We do not start from scratch. We start from the previous samples.

  1. Add only part of the noise (move to an intermediate noise level).
  2. Denoise with the new condition for the current frame.

This is why we call it truncated diffusion: we skip many early denoising steps.

In experiments, full diffusion uses 100 steps. Truncated diffusion uses ratios 0.75, 0.50, 0.20, 0.05, which means 75, 50, 20, and 5 steps.

Intuition for truncated diffusion process
Intuition: reuse previous samples, add partial noise, then denoise with new condition.

Why this still works

The paper gives a bound: the output difference from full diffusion is controlled by two things:

If condition change is small, we can use fewer steps and keep good quality.

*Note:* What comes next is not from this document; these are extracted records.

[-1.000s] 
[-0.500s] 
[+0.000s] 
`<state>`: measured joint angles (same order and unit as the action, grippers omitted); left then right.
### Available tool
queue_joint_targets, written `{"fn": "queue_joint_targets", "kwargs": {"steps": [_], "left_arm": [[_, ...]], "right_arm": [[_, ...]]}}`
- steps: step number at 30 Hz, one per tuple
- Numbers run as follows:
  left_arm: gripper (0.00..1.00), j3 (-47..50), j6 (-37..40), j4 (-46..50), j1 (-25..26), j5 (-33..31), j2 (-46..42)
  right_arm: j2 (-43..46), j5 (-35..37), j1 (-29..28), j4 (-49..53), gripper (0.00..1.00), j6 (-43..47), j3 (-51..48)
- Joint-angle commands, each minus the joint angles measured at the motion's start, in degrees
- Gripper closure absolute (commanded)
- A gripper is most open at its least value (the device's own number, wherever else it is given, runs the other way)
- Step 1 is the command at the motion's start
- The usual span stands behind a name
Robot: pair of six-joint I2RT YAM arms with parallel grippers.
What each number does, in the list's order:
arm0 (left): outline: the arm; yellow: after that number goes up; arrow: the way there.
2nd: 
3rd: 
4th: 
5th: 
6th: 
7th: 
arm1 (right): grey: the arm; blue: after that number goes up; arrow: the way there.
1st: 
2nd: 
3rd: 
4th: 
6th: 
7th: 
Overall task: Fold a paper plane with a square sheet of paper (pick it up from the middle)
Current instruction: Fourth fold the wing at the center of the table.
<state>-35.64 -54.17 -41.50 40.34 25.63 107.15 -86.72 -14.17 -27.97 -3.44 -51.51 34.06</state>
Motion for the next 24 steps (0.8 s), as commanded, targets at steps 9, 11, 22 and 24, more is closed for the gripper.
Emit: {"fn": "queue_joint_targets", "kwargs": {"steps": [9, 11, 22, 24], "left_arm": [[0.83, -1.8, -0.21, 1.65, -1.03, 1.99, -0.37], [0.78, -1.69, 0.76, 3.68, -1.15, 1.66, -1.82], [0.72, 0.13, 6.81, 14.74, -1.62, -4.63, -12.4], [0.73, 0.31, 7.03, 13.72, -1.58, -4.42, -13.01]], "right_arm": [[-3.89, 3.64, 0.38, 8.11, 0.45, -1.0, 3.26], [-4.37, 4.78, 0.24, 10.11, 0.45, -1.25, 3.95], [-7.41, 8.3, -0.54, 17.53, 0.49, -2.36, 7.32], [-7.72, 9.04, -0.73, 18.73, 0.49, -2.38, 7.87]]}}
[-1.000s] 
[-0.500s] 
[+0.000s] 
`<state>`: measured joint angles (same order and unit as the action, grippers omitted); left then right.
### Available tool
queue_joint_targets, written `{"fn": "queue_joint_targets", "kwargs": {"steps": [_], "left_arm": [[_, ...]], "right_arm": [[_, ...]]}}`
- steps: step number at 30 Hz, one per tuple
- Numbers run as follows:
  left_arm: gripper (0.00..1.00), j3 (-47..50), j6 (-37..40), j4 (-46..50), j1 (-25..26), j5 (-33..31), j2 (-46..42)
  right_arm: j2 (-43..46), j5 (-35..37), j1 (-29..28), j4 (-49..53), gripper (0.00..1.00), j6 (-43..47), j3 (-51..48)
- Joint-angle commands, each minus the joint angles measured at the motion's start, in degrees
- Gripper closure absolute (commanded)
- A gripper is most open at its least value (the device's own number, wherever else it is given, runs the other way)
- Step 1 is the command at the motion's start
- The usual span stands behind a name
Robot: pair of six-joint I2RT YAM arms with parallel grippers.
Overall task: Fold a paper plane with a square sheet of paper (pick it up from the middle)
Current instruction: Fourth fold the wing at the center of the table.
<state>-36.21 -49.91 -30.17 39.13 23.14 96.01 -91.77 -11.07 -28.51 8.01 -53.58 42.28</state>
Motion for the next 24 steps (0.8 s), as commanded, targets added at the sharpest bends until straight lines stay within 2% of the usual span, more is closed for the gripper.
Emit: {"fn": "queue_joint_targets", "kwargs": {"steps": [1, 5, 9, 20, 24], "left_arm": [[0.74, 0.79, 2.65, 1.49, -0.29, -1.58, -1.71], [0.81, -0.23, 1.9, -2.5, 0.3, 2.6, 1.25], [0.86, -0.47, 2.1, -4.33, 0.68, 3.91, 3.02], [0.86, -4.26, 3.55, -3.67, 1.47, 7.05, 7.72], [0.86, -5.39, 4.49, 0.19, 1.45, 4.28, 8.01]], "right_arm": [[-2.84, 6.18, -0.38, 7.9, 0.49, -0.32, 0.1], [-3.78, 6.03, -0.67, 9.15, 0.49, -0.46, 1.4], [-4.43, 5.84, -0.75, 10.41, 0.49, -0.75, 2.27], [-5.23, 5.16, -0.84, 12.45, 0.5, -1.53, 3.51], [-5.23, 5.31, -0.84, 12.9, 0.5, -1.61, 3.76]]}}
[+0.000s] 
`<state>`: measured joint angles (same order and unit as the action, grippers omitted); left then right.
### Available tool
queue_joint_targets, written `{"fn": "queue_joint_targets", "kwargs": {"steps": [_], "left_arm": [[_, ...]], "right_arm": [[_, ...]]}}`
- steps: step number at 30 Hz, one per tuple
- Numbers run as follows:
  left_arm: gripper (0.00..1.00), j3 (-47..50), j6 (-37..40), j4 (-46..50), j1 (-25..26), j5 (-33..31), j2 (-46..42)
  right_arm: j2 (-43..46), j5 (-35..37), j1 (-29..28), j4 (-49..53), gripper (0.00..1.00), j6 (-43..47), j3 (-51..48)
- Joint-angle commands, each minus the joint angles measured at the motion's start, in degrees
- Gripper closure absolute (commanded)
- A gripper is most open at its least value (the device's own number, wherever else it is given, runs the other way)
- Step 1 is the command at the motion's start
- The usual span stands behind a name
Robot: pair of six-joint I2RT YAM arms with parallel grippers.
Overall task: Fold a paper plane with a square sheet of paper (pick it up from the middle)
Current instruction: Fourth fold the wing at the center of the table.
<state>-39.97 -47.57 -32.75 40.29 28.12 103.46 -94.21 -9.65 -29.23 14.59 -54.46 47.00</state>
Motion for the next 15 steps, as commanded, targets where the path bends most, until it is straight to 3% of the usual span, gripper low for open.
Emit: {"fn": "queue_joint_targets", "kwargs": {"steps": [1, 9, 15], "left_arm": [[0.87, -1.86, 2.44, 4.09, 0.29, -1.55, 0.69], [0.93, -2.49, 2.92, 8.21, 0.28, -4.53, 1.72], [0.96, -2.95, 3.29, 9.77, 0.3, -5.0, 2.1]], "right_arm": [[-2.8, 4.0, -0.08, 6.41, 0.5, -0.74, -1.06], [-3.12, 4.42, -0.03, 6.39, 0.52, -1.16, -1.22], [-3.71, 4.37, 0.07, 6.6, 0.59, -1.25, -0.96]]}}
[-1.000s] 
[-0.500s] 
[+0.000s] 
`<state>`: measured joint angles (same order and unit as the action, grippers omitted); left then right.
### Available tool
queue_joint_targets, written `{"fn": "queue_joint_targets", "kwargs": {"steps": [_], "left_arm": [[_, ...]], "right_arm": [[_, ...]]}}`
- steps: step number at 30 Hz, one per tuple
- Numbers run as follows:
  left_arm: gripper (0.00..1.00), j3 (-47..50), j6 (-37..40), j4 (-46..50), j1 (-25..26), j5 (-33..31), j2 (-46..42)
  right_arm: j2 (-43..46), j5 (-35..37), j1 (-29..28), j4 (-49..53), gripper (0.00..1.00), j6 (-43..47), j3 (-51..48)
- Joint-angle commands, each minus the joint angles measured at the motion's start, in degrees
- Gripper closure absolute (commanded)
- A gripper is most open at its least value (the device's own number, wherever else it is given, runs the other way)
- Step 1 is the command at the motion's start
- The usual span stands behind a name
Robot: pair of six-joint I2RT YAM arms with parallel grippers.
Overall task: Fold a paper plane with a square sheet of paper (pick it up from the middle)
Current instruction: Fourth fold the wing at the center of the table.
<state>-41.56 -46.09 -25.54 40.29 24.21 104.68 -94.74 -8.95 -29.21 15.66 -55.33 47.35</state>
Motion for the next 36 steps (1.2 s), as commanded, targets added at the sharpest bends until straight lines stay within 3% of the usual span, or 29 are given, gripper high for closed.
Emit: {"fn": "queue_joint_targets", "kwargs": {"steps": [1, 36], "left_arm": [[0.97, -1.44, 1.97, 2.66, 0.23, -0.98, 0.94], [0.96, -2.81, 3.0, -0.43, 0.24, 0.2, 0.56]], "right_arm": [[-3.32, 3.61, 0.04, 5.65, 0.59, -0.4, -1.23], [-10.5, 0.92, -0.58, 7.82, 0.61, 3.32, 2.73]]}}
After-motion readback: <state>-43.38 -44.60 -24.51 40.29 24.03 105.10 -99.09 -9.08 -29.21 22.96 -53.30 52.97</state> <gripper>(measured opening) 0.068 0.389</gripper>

$$D_{KL}(Q \parallel p_{c_1}) \leq \bar{\alpha}_k \cdot D_{KL}(p_{c_0} \parallel p_{c_1})$$

What we tested

We tested on two long-horizon trajectory datasets: GTA-IM (simulation) and HPS (real world).

Full diffusion uses 100 denoising steps. Our method uses only a fraction of those steps.

Key numbers from Table I (lower is better, metric: 1-minADE)
Dataset Dif (100 steps) Dif-TR (75 steps) Dif-TR (50 steps) Dif-TR (20 steps) Dif-TR (5 steps) Best DDIM in table
GTA-IM 0.031 0.032 0.034 0.041 0.058 0.036
HPS 0.037 0.039 0.041 0.048 0.070 0.057

Takeaway: for quality-speed tradeoff, Dif-TR(0.50) works well on GTA-IM and Dif-TR(0.20) works well on HPS, and both beat the best DDIM setting in this table.

What happens when we change truncation ratio

As we reduce denoising steps, quality drops gradually. This matches the theory and follows the signal-to-noise ratio trend.

Correlation plot on GTA-IM
GTA-IM: quality vs truncation / SNR.
Correlation plot on HPS
HPS: quality vs truncation / SNR.

Qualitative examples

Below are example predictions from both datasets. You can see the behavior is stable as long as we do not truncate too aggressively.

GTA qualitative prediction
GTA-IM example (Dif-TR 0.50).
HPS qualitative prediction
HPS example (Dif-TR 0.50).

Final message

We can make diffusion faster in sequential prediction by reusing what we already know from the previous frame.

The method is simple, theory-backed, and practical for real-time robotics settings.